━━ Available records ━━

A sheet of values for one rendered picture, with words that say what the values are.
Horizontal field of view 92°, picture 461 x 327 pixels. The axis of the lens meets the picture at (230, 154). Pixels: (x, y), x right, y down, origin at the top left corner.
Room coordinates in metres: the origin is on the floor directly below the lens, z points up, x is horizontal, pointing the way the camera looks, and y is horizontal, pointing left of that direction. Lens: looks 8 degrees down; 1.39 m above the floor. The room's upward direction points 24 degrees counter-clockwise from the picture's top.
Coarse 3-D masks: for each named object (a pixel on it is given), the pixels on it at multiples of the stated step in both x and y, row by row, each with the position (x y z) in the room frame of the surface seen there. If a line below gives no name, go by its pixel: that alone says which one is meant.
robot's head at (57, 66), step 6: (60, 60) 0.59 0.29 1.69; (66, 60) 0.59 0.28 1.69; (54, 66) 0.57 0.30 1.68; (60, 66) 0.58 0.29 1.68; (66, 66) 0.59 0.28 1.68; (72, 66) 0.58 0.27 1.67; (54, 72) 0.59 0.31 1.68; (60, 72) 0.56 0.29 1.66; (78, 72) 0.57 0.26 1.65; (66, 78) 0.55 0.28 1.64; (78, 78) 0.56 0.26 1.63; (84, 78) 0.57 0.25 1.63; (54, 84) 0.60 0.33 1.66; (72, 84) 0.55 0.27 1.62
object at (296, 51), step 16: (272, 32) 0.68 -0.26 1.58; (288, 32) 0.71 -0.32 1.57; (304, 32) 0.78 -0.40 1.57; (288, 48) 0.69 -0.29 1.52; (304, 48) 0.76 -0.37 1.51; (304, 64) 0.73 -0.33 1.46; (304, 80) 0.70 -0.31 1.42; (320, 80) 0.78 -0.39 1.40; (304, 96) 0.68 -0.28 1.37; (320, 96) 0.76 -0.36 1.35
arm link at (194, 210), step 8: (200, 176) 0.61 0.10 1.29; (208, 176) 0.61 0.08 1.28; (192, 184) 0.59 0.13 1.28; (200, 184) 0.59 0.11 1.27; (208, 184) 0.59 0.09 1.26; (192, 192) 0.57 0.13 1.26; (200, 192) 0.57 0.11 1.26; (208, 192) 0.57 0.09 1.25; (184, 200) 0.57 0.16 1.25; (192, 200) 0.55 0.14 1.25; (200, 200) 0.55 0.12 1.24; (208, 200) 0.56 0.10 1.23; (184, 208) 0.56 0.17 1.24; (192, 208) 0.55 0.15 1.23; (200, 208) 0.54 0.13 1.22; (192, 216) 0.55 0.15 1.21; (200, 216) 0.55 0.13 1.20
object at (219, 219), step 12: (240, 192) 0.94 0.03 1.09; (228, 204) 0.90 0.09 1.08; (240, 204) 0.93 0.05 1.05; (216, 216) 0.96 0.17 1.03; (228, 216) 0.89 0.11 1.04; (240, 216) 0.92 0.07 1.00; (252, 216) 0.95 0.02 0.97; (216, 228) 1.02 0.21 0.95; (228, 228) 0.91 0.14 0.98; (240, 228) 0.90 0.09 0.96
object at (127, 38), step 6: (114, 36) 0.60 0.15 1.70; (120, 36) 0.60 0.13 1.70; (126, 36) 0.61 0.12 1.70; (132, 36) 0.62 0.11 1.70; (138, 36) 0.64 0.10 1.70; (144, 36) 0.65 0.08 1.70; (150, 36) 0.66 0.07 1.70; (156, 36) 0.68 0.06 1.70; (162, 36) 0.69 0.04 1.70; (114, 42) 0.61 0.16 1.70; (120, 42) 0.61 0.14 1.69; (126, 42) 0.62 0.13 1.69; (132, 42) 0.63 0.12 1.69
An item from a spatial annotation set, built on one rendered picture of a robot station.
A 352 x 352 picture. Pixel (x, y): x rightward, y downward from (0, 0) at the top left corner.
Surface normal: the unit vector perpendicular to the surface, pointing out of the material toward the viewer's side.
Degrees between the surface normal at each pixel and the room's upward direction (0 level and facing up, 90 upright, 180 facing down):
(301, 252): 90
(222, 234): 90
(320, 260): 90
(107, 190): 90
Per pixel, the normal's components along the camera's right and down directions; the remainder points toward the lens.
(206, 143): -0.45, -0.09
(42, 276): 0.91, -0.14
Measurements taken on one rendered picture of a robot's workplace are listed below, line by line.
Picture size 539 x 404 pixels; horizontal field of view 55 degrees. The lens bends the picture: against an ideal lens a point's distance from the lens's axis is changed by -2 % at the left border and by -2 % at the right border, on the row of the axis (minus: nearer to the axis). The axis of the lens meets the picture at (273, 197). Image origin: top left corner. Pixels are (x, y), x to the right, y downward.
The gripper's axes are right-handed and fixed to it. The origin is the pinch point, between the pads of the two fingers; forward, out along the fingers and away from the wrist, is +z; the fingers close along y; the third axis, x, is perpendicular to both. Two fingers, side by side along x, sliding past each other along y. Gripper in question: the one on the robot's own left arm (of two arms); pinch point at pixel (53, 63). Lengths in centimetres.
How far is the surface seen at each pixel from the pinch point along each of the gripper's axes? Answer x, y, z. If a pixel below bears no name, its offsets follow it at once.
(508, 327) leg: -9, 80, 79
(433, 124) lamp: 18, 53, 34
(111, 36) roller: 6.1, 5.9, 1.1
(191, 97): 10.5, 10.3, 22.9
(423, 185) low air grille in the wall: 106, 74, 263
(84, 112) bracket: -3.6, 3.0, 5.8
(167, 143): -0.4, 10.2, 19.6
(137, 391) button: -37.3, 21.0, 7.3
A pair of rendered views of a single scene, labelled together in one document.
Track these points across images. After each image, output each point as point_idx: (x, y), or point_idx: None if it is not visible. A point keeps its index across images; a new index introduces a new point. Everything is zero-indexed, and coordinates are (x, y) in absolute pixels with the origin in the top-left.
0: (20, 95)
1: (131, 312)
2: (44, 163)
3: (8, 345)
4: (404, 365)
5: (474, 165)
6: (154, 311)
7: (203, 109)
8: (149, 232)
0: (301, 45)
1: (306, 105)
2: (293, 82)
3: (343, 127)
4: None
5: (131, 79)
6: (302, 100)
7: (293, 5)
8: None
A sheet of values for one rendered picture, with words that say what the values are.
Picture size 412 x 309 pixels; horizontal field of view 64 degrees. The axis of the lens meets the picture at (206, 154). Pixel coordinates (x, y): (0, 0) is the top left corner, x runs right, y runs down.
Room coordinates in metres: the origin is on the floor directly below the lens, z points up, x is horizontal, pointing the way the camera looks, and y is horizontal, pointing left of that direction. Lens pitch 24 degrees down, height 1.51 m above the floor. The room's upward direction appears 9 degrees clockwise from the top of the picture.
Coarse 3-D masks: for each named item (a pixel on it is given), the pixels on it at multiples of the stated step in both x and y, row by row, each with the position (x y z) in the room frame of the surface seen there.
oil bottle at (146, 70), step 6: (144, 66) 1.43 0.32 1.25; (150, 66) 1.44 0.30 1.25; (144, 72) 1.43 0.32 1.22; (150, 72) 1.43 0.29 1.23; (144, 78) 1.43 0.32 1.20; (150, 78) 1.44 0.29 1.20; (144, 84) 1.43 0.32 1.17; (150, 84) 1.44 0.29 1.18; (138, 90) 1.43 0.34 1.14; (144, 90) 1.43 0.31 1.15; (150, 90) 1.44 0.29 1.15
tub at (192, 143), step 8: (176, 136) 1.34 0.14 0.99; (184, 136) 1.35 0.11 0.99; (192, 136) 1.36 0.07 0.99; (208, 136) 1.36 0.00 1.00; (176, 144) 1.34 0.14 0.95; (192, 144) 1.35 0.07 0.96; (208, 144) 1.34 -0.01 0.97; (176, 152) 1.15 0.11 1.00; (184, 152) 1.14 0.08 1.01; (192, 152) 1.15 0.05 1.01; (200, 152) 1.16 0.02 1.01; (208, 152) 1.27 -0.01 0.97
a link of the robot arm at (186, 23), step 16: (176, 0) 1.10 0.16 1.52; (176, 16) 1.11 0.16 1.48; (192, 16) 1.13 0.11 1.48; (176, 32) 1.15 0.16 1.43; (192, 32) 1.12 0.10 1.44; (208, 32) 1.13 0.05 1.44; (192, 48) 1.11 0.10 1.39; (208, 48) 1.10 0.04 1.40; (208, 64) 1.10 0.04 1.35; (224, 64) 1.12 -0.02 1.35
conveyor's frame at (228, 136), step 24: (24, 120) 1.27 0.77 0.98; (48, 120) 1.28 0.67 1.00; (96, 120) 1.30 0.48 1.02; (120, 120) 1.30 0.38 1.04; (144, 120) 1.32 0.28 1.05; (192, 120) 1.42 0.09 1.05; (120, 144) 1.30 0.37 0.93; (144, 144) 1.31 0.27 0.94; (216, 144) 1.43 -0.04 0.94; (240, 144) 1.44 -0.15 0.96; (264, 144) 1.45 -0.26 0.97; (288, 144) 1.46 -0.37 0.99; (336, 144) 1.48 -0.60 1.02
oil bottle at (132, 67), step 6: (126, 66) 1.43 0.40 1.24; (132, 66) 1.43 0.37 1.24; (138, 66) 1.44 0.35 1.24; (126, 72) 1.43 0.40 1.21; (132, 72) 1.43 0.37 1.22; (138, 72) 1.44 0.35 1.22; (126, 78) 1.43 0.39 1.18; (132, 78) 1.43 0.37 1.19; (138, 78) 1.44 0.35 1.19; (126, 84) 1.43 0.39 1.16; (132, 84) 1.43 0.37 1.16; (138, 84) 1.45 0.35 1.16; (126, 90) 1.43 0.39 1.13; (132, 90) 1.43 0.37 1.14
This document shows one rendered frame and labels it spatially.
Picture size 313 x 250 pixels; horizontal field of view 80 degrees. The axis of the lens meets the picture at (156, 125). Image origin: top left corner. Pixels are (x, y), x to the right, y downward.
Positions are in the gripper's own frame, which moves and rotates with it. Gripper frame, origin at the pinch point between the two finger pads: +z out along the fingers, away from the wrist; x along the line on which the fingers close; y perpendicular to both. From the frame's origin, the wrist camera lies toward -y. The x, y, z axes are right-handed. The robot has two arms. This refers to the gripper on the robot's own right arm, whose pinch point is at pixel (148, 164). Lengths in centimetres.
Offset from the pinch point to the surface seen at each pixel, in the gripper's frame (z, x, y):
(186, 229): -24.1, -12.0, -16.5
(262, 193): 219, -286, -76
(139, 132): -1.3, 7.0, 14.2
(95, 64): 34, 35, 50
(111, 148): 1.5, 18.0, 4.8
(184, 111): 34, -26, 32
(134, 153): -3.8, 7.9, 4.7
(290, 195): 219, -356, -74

━━━

- Exercise directions:
Above this instruction are the records; retype exactly the lines from the one containing "6: (154, 311)" up to and including the one containing "a link of the".

- Exercise answer:
6: (154, 311)
7: (203, 109)
8: (149, 232)
0: (301, 45)
1: (306, 105)
2: (293, 82)
3: (343, 127)
4: None
5: (131, 79)
6: (302, 100)
7: (293, 5)
8: None
A sheet of values for one rendered picture, with words that say what the values are.
Picture size 412 x 309 pixels; horizontal field of view 64 degrees. The axis of the lens meets the picture at (206, 154). Pixel coordinates (x, y): (0, 0) is the top left corner, x runs right, y runs down.
Room coordinates in metres: the origin is on the floor directly below the lens, z points up, x is horizontal, pointing the way the camera looks, and y is horizontal, pointing left of that direction. Lens pitch 24 degrees down, height 1.51 m above the floor. The room's upward direction appears 9 degrees clockwise from the top of the picture.
Coarse 3-D masks: for each named item (a pixel on it is given), the pixels on it at multiples of the stated step in both x and y, row by row, each with the position (x y z) in the room frame of the surface seen there.
oil bottle at (146, 70), step 6: (144, 66) 1.43 0.32 1.25; (150, 66) 1.44 0.30 1.25; (144, 72) 1.43 0.32 1.22; (150, 72) 1.43 0.29 1.23; (144, 78) 1.43 0.32 1.20; (150, 78) 1.44 0.29 1.20; (144, 84) 1.43 0.32 1.17; (150, 84) 1.44 0.29 1.18; (138, 90) 1.43 0.34 1.14; (144, 90) 1.43 0.31 1.15; (150, 90) 1.44 0.29 1.15
tub at (192, 143), step 8: (176, 136) 1.34 0.14 0.99; (184, 136) 1.35 0.11 0.99; (192, 136) 1.36 0.07 0.99; (208, 136) 1.36 0.00 1.00; (176, 144) 1.34 0.14 0.95; (192, 144) 1.35 0.07 0.96; (208, 144) 1.34 -0.01 0.97; (176, 152) 1.15 0.11 1.00; (184, 152) 1.14 0.08 1.01; (192, 152) 1.15 0.05 1.01; (200, 152) 1.16 0.02 1.01; (208, 152) 1.27 -0.01 0.97
a link of the robot arm at (186, 23), step 16: (176, 0) 1.10 0.16 1.52; (176, 16) 1.11 0.16 1.48; (192, 16) 1.13 0.11 1.48; (176, 32) 1.15 0.16 1.43; (192, 32) 1.12 0.10 1.44; (208, 32) 1.13 0.05 1.44; (192, 48) 1.11 0.10 1.39; (208, 48) 1.10 0.04 1.40; (208, 64) 1.10 0.04 1.35; (224, 64) 1.12 -0.02 1.35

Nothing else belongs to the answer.